SizeType32 getDecodingIter()
{
return mDecodingIter;
}
/// Increment the counter of decoding iterations.
void advanceDecodingIter()
{
mDecodingIter++;
}
/// @brief Return the average number of decoded tokens per iteration. For standard model it is 1.
/// For speculative decoding model >= 1 -- number of draft tokens accepted per step + 1.
[[nodiscard]] float getAvgDecodedTokensPerIter() const noexcept
{
if (mDecodingIter == 0)
{
return 0.F;
}
return static_cast<float>(getMaxNumGeneratedTokens()) / mDecodingIter;
}
/// @brief Get the beam width of the current decoding step.
/// @details Return `mSamplingConfig.beamWidth` in decoding modes beside Variable-Beam-Width-Search (VBWS).
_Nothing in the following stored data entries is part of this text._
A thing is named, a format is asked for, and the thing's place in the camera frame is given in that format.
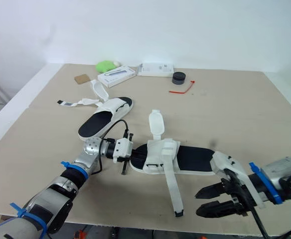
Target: orange object
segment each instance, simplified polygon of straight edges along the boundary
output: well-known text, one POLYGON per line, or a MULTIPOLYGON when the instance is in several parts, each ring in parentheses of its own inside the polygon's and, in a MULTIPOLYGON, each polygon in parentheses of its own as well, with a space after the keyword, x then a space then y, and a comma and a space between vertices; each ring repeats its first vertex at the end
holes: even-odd
POLYGON ((169 91, 169 92, 176 93, 176 94, 185 94, 186 92, 188 92, 188 90, 190 90, 190 88, 193 86, 194 83, 195 83, 195 81, 191 81, 191 85, 189 86, 189 88, 187 88, 187 90, 185 92, 179 92, 179 91, 169 91))
POLYGON ((87 233, 84 233, 82 230, 76 231, 74 234, 74 239, 85 239, 87 233))

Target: table surface
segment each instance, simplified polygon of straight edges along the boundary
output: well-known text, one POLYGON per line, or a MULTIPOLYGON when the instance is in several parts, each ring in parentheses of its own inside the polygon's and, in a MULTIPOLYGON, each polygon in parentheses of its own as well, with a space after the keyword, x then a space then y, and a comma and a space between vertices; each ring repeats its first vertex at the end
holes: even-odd
MULTIPOLYGON (((134 133, 134 148, 152 135, 148 115, 159 109, 164 118, 163 137, 181 145, 207 147, 248 163, 266 165, 291 155, 291 106, 261 72, 176 69, 186 73, 183 85, 169 78, 134 77, 107 89, 110 97, 127 96, 134 107, 124 117, 134 133), (191 80, 195 84, 184 95, 191 80)), ((60 161, 73 161, 83 142, 78 128, 95 111, 94 106, 61 107, 56 102, 95 99, 89 83, 74 77, 97 78, 91 65, 64 65, 38 94, 0 141, 0 214, 15 215, 9 203, 24 205, 64 170, 60 161)), ((116 126, 110 135, 122 136, 116 126)), ((195 199, 202 187, 219 182, 217 176, 177 175, 184 216, 175 218, 164 175, 147 175, 104 159, 104 170, 91 176, 74 200, 68 222, 216 234, 259 235, 252 216, 231 215, 205 219, 196 209, 211 200, 195 199)), ((218 200, 227 201, 223 195, 218 200)), ((269 234, 291 229, 291 201, 257 209, 269 234)))

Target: green object
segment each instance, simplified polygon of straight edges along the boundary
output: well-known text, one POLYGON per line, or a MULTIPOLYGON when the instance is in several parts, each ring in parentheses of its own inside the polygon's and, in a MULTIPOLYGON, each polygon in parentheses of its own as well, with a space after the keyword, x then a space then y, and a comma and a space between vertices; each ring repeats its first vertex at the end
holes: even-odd
POLYGON ((116 65, 112 61, 102 61, 96 65, 96 70, 99 73, 105 73, 116 68, 116 65))

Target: white sandal
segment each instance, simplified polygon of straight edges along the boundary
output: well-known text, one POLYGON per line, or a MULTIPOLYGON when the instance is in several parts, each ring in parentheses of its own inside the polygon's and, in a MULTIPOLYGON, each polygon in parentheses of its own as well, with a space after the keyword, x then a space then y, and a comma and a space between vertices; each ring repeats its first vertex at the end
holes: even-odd
POLYGON ((102 136, 116 121, 124 117, 133 107, 133 101, 128 97, 109 99, 102 84, 93 80, 90 82, 92 90, 103 101, 83 98, 77 103, 58 101, 61 106, 75 107, 77 105, 97 105, 94 114, 79 128, 78 134, 85 141, 90 137, 102 136))
POLYGON ((152 110, 149 124, 153 140, 148 140, 147 144, 136 149, 145 154, 146 159, 131 158, 130 166, 142 173, 165 174, 175 216, 181 217, 183 203, 175 174, 214 175, 210 165, 214 151, 208 148, 180 146, 180 142, 172 138, 161 140, 164 122, 158 110, 152 110))

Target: green sponge
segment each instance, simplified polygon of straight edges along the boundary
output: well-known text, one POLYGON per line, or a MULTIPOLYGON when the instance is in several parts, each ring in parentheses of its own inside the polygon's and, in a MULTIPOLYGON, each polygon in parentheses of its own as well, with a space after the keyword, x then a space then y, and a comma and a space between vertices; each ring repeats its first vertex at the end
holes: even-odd
POLYGON ((116 61, 102 61, 96 65, 96 70, 99 73, 105 73, 107 71, 111 71, 120 66, 119 62, 116 61))

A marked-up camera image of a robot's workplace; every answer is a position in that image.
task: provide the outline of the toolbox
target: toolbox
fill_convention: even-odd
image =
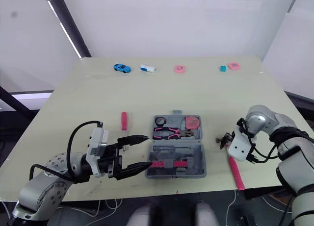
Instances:
[[[199,120],[198,127],[186,128],[190,118]],[[163,120],[160,125],[156,120]],[[173,115],[154,117],[153,142],[149,146],[148,161],[153,164],[146,170],[147,178],[203,178],[206,176],[206,161],[202,139],[200,116]]]

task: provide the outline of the black pole
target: black pole
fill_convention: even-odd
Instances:
[[[71,38],[73,44],[77,48],[81,57],[91,57],[91,54],[84,43],[84,40],[69,12],[67,5],[64,0],[48,0],[53,6],[55,13],[57,14],[60,22],[67,31],[69,37]]]
[[[0,99],[2,99],[6,104],[10,105],[16,111],[20,112],[23,116],[28,118],[30,121],[36,116],[31,110],[25,107],[20,101],[14,98],[9,92],[0,86]]]

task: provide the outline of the pink-handled pliers
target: pink-handled pliers
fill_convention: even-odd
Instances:
[[[156,127],[154,128],[155,132],[158,131],[170,131],[174,132],[175,134],[171,134],[169,136],[157,136],[154,135],[153,139],[181,139],[182,136],[190,137],[193,136],[193,132],[190,130],[180,130],[179,128],[171,128],[171,127]]]

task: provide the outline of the blue toy car
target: blue toy car
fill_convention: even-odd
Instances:
[[[115,64],[113,66],[113,69],[116,70],[116,71],[120,71],[120,72],[123,72],[123,73],[129,73],[131,71],[131,68],[129,66],[126,66],[124,64]]]

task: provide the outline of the screwdriver
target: screwdriver
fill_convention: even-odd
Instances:
[[[128,129],[128,114],[126,112],[121,113],[121,130],[122,136],[125,137]]]

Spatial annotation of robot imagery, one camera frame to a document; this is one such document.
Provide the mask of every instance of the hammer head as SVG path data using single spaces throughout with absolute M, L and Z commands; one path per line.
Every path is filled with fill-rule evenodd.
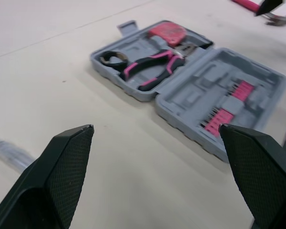
M 285 26 L 286 25 L 286 16 L 276 16 L 271 13 L 265 14 L 268 17 L 267 25 L 272 26 Z

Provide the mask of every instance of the white table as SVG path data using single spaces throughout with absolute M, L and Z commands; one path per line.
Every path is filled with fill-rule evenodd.
M 286 28 L 227 0 L 0 1 L 0 137 L 38 157 L 50 139 L 94 124 L 74 229 L 247 229 L 229 165 L 100 77 L 89 55 L 168 19 L 286 74 Z M 282 143 L 286 93 L 265 132 Z M 19 174 L 0 162 L 0 202 Z

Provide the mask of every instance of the tool case latch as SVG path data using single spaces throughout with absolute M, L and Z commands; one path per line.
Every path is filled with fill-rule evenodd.
M 135 20 L 131 20 L 121 25 L 118 25 L 117 28 L 119 29 L 123 37 L 126 37 L 129 34 L 132 34 L 139 30 L 137 26 L 137 22 Z

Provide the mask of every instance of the wire cutters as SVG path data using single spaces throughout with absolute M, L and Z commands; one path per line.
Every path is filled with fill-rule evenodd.
M 184 44 L 177 46 L 174 49 L 162 49 L 155 55 L 138 59 L 133 62 L 121 72 L 120 77 L 127 81 L 139 71 L 146 68 L 167 64 L 165 70 L 159 76 L 144 82 L 138 87 L 138 90 L 140 91 L 149 91 L 164 79 L 170 77 L 178 67 L 184 66 L 185 57 L 191 54 L 196 47 L 197 46 L 193 44 Z

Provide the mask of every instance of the gray plastic tool case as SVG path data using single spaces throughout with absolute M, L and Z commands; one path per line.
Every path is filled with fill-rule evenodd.
M 159 75 L 165 66 L 145 69 L 124 81 L 119 72 L 99 62 L 104 51 L 126 54 L 130 62 L 169 48 L 160 37 L 147 32 L 161 21 L 138 30 L 135 21 L 118 26 L 123 38 L 91 54 L 93 68 L 139 101 L 156 97 L 156 111 L 168 124 L 196 141 L 207 152 L 228 163 L 219 123 L 261 131 L 286 88 L 286 77 L 226 48 L 197 48 L 171 77 L 150 91 L 137 87 Z M 204 36 L 187 30 L 185 43 L 208 44 Z

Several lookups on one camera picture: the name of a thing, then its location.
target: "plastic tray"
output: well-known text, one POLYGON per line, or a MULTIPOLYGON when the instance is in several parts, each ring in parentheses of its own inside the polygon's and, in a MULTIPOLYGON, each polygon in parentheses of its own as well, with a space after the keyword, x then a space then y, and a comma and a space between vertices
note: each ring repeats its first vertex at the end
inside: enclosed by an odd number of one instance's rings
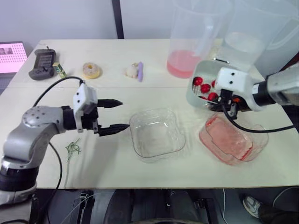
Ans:
POLYGON ((144 161, 156 161, 180 151, 185 136, 180 132, 175 114, 169 109, 137 113, 130 119, 134 150, 144 161))

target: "shoe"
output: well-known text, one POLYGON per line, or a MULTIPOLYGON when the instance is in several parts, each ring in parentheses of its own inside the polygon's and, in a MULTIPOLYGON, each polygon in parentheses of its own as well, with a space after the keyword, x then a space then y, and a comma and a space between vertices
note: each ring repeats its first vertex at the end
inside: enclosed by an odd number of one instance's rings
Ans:
POLYGON ((258 209, 261 207, 262 203, 256 200, 255 198, 251 196, 246 196, 243 199, 243 206, 246 209, 246 211, 254 216, 255 218, 259 218, 258 216, 258 209))

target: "pink plastic container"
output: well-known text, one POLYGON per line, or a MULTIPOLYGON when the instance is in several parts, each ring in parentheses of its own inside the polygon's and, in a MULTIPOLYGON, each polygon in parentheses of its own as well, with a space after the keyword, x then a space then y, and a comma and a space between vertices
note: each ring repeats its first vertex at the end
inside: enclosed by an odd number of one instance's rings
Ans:
MULTIPOLYGON (((260 125, 237 122, 251 129, 264 130, 260 125)), ((216 113, 202 127, 199 139, 222 162, 236 165, 255 159, 268 144, 269 136, 266 133, 244 132, 233 126, 224 114, 216 113)))

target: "white wall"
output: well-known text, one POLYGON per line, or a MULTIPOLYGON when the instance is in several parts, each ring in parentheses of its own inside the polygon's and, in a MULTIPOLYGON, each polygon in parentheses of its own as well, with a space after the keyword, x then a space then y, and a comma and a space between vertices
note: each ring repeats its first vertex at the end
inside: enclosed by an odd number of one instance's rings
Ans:
POLYGON ((172 0, 121 0, 125 39, 170 38, 172 0))
POLYGON ((1 0, 0 42, 117 38, 111 0, 1 0))

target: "cable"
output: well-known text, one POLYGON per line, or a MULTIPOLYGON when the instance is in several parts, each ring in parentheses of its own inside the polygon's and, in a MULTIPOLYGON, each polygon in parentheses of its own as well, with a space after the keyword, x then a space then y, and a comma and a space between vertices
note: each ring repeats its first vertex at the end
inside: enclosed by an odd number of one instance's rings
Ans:
POLYGON ((0 224, 9 224, 9 223, 24 223, 24 224, 29 224, 28 221, 24 220, 24 219, 15 219, 15 220, 10 220, 10 221, 5 221, 3 223, 0 224))
POLYGON ((277 129, 271 129, 271 130, 252 130, 252 129, 247 129, 247 128, 242 127, 242 126, 238 125, 237 123, 235 123, 235 121, 229 116, 229 114, 228 114, 228 112, 227 112, 224 104, 221 104, 221 107, 222 107, 222 111, 224 112, 224 114, 227 117, 227 119, 234 126, 236 126, 237 128, 239 128, 239 129, 241 129, 242 131, 245 131, 245 132, 251 132, 251 133, 273 133, 273 132, 280 132, 280 131, 288 130, 288 129, 291 129, 291 128, 295 127, 295 125, 291 125, 291 126, 277 128, 277 129))
POLYGON ((283 191, 281 191, 281 192, 274 198, 272 207, 274 207, 276 200, 277 200, 283 193, 285 193, 287 190, 292 189, 292 188, 299 188, 299 187, 298 187, 298 186, 297 186, 297 187, 289 187, 289 188, 284 189, 283 191))
POLYGON ((80 206, 80 204, 81 203, 83 203, 84 201, 86 201, 88 198, 90 198, 90 197, 92 197, 92 196, 95 196, 95 195, 99 195, 99 194, 110 194, 110 193, 105 193, 105 192, 100 192, 100 193, 96 193, 96 194, 93 194, 93 195, 90 195, 90 196, 88 196, 86 199, 84 199, 83 201, 81 201, 81 202, 79 202, 77 205, 76 205, 76 207, 75 208, 73 208, 73 210, 72 211, 70 211, 70 213, 62 220, 62 222, 60 223, 60 224, 63 224, 65 221, 66 221, 66 219, 73 213, 73 211, 78 207, 78 206, 80 206))
POLYGON ((59 186, 60 186, 60 183, 61 183, 61 179, 62 179, 62 173, 63 173, 63 170, 62 170, 62 162, 61 162, 61 158, 59 156, 59 153, 58 151, 55 149, 55 147, 52 145, 51 142, 49 142, 49 145, 52 147, 52 149, 54 150, 57 158, 58 158, 58 161, 59 161, 59 166, 60 166, 60 175, 59 175, 59 180, 58 180, 58 183, 57 183, 57 186, 55 187, 55 189, 53 190, 52 192, 52 195, 48 198, 48 200, 46 201, 46 203, 43 205, 43 207, 39 210, 39 214, 42 214, 39 216, 39 221, 41 221, 41 219, 44 217, 44 214, 45 212, 47 213, 47 216, 48 216, 48 221, 49 221, 49 224, 51 224, 50 220, 49 220, 49 215, 48 215, 48 205, 50 203, 50 201, 53 199, 54 195, 56 194, 59 186))
POLYGON ((62 79, 59 79, 58 81, 56 81, 55 83, 53 83, 52 85, 50 85, 40 96, 39 98, 36 100, 36 102, 33 104, 33 107, 37 106, 37 104, 39 103, 39 101, 44 97, 44 95, 46 95, 47 92, 50 91, 50 89, 52 89, 55 85, 57 85, 58 83, 66 80, 66 79, 78 79, 80 80, 80 84, 82 84, 84 81, 79 78, 79 77, 75 77, 75 76, 69 76, 69 77, 65 77, 62 79))
MULTIPOLYGON (((66 80, 66 79, 77 79, 80 81, 80 84, 82 84, 84 81, 79 78, 79 77, 73 77, 73 76, 70 76, 70 77, 66 77, 66 78, 62 78, 62 79, 59 79, 58 81, 56 81, 55 83, 53 83, 52 85, 50 85, 39 97, 38 99, 36 100, 36 102, 33 104, 33 107, 37 106, 37 104, 41 101, 41 99, 44 97, 44 95, 46 95, 47 92, 49 92, 55 85, 57 85, 58 83, 66 80)), ((48 215, 48 205, 50 203, 50 201, 53 199, 54 195, 56 194, 59 186, 60 186, 60 183, 61 183, 61 179, 62 179, 62 162, 61 162, 61 158, 59 156, 59 153, 58 151, 55 149, 55 147, 52 145, 51 142, 49 142, 49 145, 52 147, 52 149, 54 150, 57 158, 58 158, 58 161, 59 161, 59 166, 60 166, 60 175, 59 175, 59 180, 58 180, 58 183, 57 183, 57 186, 55 187, 52 195, 49 197, 49 199, 46 201, 46 203, 43 205, 43 207, 39 210, 39 214, 41 214, 38 218, 38 221, 41 221, 41 219, 44 217, 44 214, 45 214, 45 211, 47 212, 47 216, 48 216, 48 221, 49 221, 49 224, 50 224, 50 220, 49 220, 49 215, 48 215)))
POLYGON ((224 190, 224 188, 222 188, 222 190, 223 190, 223 212, 222 212, 222 218, 223 218, 224 222, 226 224, 228 224, 227 221, 226 221, 226 219, 225 219, 225 217, 224 217, 224 214, 225 214, 225 190, 224 190))

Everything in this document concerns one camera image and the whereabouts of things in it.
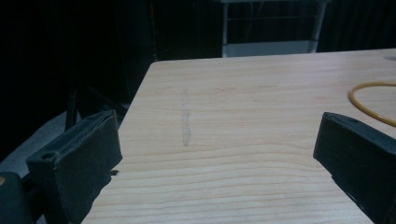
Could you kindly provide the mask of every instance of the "dark background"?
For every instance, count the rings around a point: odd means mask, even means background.
[[[315,12],[316,1],[235,4],[234,17]],[[304,39],[312,18],[230,23],[231,42]],[[131,103],[149,65],[221,56],[222,7],[211,0],[13,0],[0,4],[0,160],[67,108],[71,86]],[[392,0],[333,0],[318,52],[396,47]],[[84,115],[98,101],[81,91]]]

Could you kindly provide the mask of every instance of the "wood grain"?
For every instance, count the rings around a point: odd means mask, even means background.
[[[120,127],[120,172],[84,223],[370,223],[312,154],[325,111],[396,137],[347,99],[394,81],[395,55],[154,63]],[[394,115],[395,91],[380,91],[357,97]]]

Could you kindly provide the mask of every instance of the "scratch on table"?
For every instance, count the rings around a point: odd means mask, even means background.
[[[187,147],[190,143],[191,130],[190,130],[190,111],[188,105],[190,102],[189,92],[184,90],[181,93],[182,105],[181,105],[181,119],[182,119],[182,134],[183,134],[183,146]]]

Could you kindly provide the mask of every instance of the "yellow cable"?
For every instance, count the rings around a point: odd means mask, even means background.
[[[373,110],[367,108],[366,106],[362,105],[356,98],[355,98],[355,91],[358,91],[360,89],[363,88],[367,88],[367,87],[375,87],[375,86],[391,86],[391,87],[396,87],[396,83],[390,83],[390,82],[367,82],[367,83],[362,83],[358,86],[356,86],[355,88],[353,88],[349,94],[349,100],[350,102],[356,106],[359,110],[361,110],[362,112],[366,113],[367,115],[381,120],[384,123],[387,123],[388,125],[391,125],[393,127],[396,127],[396,120],[393,119],[389,119],[387,117],[384,117],[380,114],[375,113]]]

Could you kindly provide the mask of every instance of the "wooden table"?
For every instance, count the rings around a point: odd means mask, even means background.
[[[123,161],[84,223],[371,223],[312,157],[325,111],[395,81],[396,49],[154,63],[121,127]],[[393,119],[395,88],[360,90]]]

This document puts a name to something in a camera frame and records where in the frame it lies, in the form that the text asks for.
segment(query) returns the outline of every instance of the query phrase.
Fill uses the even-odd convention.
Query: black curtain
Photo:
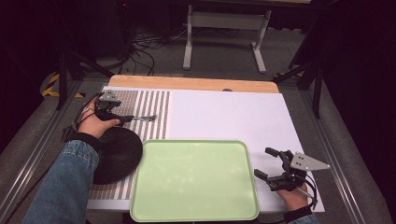
[[[1,2],[0,30],[1,153],[43,101],[40,86],[56,69],[57,56],[27,1]]]
[[[396,4],[344,0],[333,8],[317,20],[295,63],[321,60],[334,103],[396,221]]]

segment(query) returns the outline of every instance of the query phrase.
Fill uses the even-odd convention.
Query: wire
[[[141,50],[145,50],[145,49],[160,49],[163,46],[178,40],[178,39],[182,39],[180,38],[182,35],[184,35],[184,33],[187,32],[187,29],[184,29],[180,34],[178,34],[176,37],[173,37],[170,40],[165,40],[165,38],[163,37],[153,37],[151,35],[148,36],[144,36],[144,38],[140,38],[140,39],[135,39],[134,40],[134,45],[137,45],[139,47],[142,47]]]
[[[116,68],[116,67],[120,67],[120,66],[122,66],[123,64],[125,64],[127,61],[128,61],[128,56],[129,56],[129,54],[124,54],[123,56],[122,56],[122,60],[121,61],[119,61],[119,62],[117,62],[117,63],[113,63],[113,64],[110,64],[110,65],[105,65],[105,66],[103,66],[103,65],[100,65],[101,67],[103,67],[103,68],[105,68],[105,69],[112,69],[112,68]],[[94,69],[92,69],[92,68],[90,68],[90,67],[87,67],[87,66],[84,66],[84,65],[81,65],[81,67],[82,67],[82,69],[84,69],[84,71],[86,71],[86,72],[95,72],[96,70],[94,70]]]
[[[85,119],[89,118],[90,116],[92,116],[92,115],[94,115],[94,114],[95,114],[95,112],[91,113],[90,115],[88,115],[87,117],[85,117],[84,119],[82,119],[82,120],[79,122],[79,124],[81,124]]]
[[[149,69],[149,70],[148,70],[148,73],[147,73],[147,76],[153,76],[153,75],[154,75],[154,66],[155,66],[154,58],[153,58],[149,53],[147,53],[147,52],[145,52],[145,51],[143,51],[143,50],[141,50],[141,49],[136,49],[136,54],[137,54],[137,56],[140,57],[140,55],[139,55],[137,52],[142,52],[142,53],[144,53],[144,54],[147,54],[147,55],[150,57],[151,61],[152,61],[152,66],[150,67],[150,66],[145,65],[145,64],[143,64],[143,63],[137,62],[137,61],[134,59],[134,56],[131,55],[130,58],[132,59],[132,61],[134,61],[135,68],[136,68],[136,64],[137,64],[137,63],[140,64],[140,65],[142,65],[142,66],[145,66],[145,67],[147,67],[147,68]]]
[[[312,183],[313,183],[313,184],[312,184],[312,183],[309,182],[308,180],[306,180],[306,179],[304,179],[304,178],[302,178],[302,177],[300,177],[300,176],[298,176],[298,175],[295,176],[295,177],[297,177],[297,178],[303,180],[303,181],[309,186],[309,188],[311,188],[312,191],[314,192],[314,196],[313,196],[313,197],[312,197],[312,196],[310,197],[311,200],[312,200],[312,202],[311,202],[308,206],[309,206],[309,207],[314,206],[313,209],[315,209],[315,205],[316,205],[317,202],[318,202],[318,199],[317,199],[318,194],[317,194],[317,186],[316,186],[314,180],[311,178],[311,176],[308,175],[308,177],[311,179],[311,181],[312,181]],[[285,222],[285,220],[280,220],[280,221],[277,221],[277,222],[262,222],[261,224],[278,224],[278,223],[283,223],[283,222]]]
[[[117,73],[117,75],[120,75],[122,71],[122,65],[120,66],[119,72]]]
[[[77,112],[77,114],[76,114],[76,116],[75,116],[75,118],[74,118],[74,120],[73,120],[73,123],[72,123],[72,127],[73,127],[73,129],[74,129],[75,131],[78,130],[78,126],[79,126],[79,124],[82,122],[82,121],[78,122],[78,118],[79,118],[79,116],[81,115],[81,113],[83,112],[84,108],[87,107],[87,105],[90,103],[90,101],[92,101],[96,96],[101,96],[101,95],[103,95],[102,92],[97,92],[97,93],[96,93],[95,95],[93,95],[93,96],[81,107],[81,109]]]
[[[134,72],[132,73],[132,75],[134,75],[134,73],[136,72],[137,64],[136,64],[136,62],[134,61],[134,59],[132,59],[132,62],[134,62]]]

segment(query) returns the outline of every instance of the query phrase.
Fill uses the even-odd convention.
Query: green plastic tray
[[[259,208],[246,145],[240,141],[146,141],[130,213],[138,222],[255,218]]]

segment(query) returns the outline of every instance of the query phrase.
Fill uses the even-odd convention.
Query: black disc
[[[104,185],[119,181],[131,174],[143,155],[139,136],[125,128],[110,128],[99,139],[99,163],[93,174],[93,184]]]

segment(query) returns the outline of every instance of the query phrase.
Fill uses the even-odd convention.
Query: black and white stripes
[[[157,115],[152,122],[133,120],[126,123],[128,128],[140,136],[142,142],[148,139],[164,139],[166,136],[170,91],[118,91],[113,90],[121,105],[113,113],[137,117]],[[128,200],[132,196],[134,174],[117,183],[94,185],[90,191],[90,200]]]
/// Or returns a scalar value from `mSamplingConfig.beamWidthArray` indexing by `mDecodingIter` in VBWS.
///
/// Calling in context phase, it returns the beam width of the first generation step, which is used for copying
/// logits (function `copyGenerationLogits` as example).
///
/// Calling in generation phase, it returns the beam width of the input tokens in the current generation step, which
/// is used for computing I/O tensor shapes for TRT engine (function `RuntimeBuffers::setBufferSizes` as example).
///
/// For example, we have a request with beamWidthArray = [2,3,4], the generation process can be:
///
/// input_ids[1,inputLength] --->
/// ---> [Forward, step == 0] ---> logits[1, 1, vocabSize] ---> [BeamSearchDecoder] ---> tokens[1, 2]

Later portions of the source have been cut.